### Aim of the task
Each line below must be set down exactly as it stands.

### Data segment
============
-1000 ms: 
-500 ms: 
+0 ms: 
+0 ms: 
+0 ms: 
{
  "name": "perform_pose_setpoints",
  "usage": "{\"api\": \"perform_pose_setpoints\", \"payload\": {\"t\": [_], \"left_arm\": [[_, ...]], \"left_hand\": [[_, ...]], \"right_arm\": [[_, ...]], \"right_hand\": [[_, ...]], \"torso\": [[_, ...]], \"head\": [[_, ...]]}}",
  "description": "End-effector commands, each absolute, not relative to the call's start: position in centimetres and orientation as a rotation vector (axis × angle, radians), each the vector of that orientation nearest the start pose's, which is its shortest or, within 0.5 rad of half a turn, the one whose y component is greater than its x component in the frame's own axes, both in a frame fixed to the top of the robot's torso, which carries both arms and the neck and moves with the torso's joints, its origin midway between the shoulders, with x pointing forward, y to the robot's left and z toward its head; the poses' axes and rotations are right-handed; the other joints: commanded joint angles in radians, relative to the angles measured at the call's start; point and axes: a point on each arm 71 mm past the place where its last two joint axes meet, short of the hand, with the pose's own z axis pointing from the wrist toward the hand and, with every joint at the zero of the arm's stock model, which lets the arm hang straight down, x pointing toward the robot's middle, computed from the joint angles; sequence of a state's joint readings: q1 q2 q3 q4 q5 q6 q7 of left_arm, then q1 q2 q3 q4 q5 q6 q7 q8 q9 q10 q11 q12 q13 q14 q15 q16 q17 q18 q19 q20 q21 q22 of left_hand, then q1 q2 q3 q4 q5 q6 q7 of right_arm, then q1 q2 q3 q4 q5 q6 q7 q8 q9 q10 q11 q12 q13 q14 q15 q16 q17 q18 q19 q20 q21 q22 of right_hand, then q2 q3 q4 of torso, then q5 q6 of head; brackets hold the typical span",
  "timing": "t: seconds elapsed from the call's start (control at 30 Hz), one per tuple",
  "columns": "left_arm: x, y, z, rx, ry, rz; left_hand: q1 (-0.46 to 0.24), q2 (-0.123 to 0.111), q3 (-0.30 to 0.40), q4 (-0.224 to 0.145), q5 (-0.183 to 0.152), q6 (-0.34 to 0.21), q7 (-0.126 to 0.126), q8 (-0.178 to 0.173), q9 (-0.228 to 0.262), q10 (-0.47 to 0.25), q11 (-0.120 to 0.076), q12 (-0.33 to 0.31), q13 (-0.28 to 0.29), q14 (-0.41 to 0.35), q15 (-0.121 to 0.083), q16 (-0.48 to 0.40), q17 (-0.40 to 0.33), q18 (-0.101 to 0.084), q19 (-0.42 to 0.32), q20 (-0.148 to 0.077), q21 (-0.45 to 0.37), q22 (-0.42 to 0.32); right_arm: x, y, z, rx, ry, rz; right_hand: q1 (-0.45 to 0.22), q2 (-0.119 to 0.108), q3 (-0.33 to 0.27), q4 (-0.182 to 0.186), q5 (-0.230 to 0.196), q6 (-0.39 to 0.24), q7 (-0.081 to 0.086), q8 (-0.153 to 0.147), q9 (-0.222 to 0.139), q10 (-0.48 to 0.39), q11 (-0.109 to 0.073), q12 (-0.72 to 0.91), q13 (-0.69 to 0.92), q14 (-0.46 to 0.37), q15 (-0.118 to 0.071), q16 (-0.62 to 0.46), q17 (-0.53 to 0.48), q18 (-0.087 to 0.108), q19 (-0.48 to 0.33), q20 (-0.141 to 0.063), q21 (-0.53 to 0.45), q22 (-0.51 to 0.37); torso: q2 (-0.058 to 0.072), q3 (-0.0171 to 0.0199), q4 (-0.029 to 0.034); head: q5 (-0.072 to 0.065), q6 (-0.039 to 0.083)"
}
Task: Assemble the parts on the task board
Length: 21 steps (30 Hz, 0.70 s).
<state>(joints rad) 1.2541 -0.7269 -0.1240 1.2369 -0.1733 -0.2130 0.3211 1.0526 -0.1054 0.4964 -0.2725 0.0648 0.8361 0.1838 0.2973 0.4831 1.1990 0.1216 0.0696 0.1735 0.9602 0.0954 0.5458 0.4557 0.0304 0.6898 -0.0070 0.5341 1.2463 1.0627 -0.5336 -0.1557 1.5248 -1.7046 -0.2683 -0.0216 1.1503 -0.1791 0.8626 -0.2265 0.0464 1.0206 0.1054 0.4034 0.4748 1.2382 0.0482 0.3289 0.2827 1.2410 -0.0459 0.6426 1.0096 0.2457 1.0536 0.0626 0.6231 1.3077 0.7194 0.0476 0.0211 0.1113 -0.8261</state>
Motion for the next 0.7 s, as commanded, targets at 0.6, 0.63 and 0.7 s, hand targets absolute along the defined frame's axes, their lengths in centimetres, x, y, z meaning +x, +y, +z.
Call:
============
### Completed exercise
-1000 ms: 
-500 ms: 
+0 ms: 
+0 ms: 
+0 ms: 
{
  "name": "perform_pose_setpoints",
  "usage": "{\"api\": \"perform_pose_setpoints\", \"payload\": {\"t\": [_], \"left_arm\": [[_, ...]], \"left_hand\": [[_, ...]], \"right_arm\": [[_, ...]], \"right_hand\": [[_, ...]], \"torso\": [[_, ...]], \"head\": [[_, ...]]}}",
  "description": "End-effector commands, each absolute, not relative to the call's start: position in centimetres and orientation as a rotation vector (axis × angle, radians), each the vector of that orientation nearest the start pose's, which is its shortest or, within 0.5 rad of half a turn, the one whose y component is greater than its x component in the frame's own axes, both in a frame fixed to the top of the robot's torso, which carries both arms and the neck and moves with the torso's joints, its origin midway between the shoulders, with x pointing forward, y to the robot's left and z toward its head; the poses' axes and rotations are right-handed; the other joints: commanded joint angles in radians, relative to the angles measured at the call's start; point and axes: a point on each arm 71 mm past the place where its last two joint axes meet, short of the hand, with the pose's own z axis pointing from the wrist toward the hand and, with every joint at the zero of the arm's stock model, which lets the arm hang straight down, x pointing toward the robot's middle, computed from the joint angles; sequence of a state's joint readings: q1 q2 q3 q4 q5 q6 q7 of left_arm, then q1 q2 q3 q4 q5 q6 q7 q8 q9 q10 q11 q12 q13 q14 q15 q16 q17 q18 q19 q20 q21 q22 of left_hand, then q1 q2 q3 q4 q5 q6 q7 of right_arm, then q1 q2 q3 q4 q5 q6 q7 q8 q9 q10 q11 q12 q13 q14 q15 q16 q17 q18 q19 q20 q21 q22 of right_hand, then q2 q3 q4 of torso, then q5 q6 of head; brackets hold the typical span",
  "timing": "t: seconds elapsed from the call's start (control at 30 Hz), one per tuple",
  "columns": "left_arm: x, y, z, rx, ry, rz; left_hand: q1 (-0.46 to 0.24), q2 (-0.123 to 0.111), q3 (-0.30 to 0.40), q4 (-0.224 to 0.145), q5 (-0.183 to 0.152), q6 (-0.34 to 0.21), q7 (-0.126 to 0.126), q8 (-0.178 to 0.173), q9 (-0.228 to 0.262), q10 (-0.47 to 0.25), q11 (-0.120 to 0.076), q12 (-0.33 to 0.31), q13 (-0.28 to 0.29), q14 (-0.41 to 0.35), q15 (-0.121 to 0.083), q16 (-0.48 to 0.40), q17 (-0.40 to 0.33), q18 (-0.101 to 0.084), q19 (-0.42 to 0.32), q20 (-0.148 to 0.077), q21 (-0.45 to 0.37), q22 (-0.42 to 0.32); right_arm: x, y, z, rx, ry, rz; right_hand: q1 (-0.45 to 0.22), q2 (-0.119 to 0.108), q3 (-0.33 to 0.27), q4 (-0.182 to 0.186), q5 (-0.230 to 0.196), q6 (-0.39 to 0.24), q7 (-0.081 to 0.086), q8 (-0.153 to 0.147), q9 (-0.222 to 0.139), q10 (-0.48 to 0.39), q11 (-0.109 to 0.073), q12 (-0.72 to 0.91), q13 (-0.69 to 0.92), q14 (-0.46 to 0.37), q15 (-0.118 to 0.071), q16 (-0.62 to 0.46), q17 (-0.53 to 0.48), q18 (-0.087 to 0.108), q19 (-0.48 to 0.33), q20 (-0.141 to 0.063), q21 (-0.53 to 0.45), q22 (-0.51 to 0.37); torso: q2 (-0.058 to 0.072), q3 (-0.0171 to 0.0199), q4 (-0.029 to 0.034); head: q5 (-0.072 to 0.065), q6 (-0.039 to 0.083)"
}
Task: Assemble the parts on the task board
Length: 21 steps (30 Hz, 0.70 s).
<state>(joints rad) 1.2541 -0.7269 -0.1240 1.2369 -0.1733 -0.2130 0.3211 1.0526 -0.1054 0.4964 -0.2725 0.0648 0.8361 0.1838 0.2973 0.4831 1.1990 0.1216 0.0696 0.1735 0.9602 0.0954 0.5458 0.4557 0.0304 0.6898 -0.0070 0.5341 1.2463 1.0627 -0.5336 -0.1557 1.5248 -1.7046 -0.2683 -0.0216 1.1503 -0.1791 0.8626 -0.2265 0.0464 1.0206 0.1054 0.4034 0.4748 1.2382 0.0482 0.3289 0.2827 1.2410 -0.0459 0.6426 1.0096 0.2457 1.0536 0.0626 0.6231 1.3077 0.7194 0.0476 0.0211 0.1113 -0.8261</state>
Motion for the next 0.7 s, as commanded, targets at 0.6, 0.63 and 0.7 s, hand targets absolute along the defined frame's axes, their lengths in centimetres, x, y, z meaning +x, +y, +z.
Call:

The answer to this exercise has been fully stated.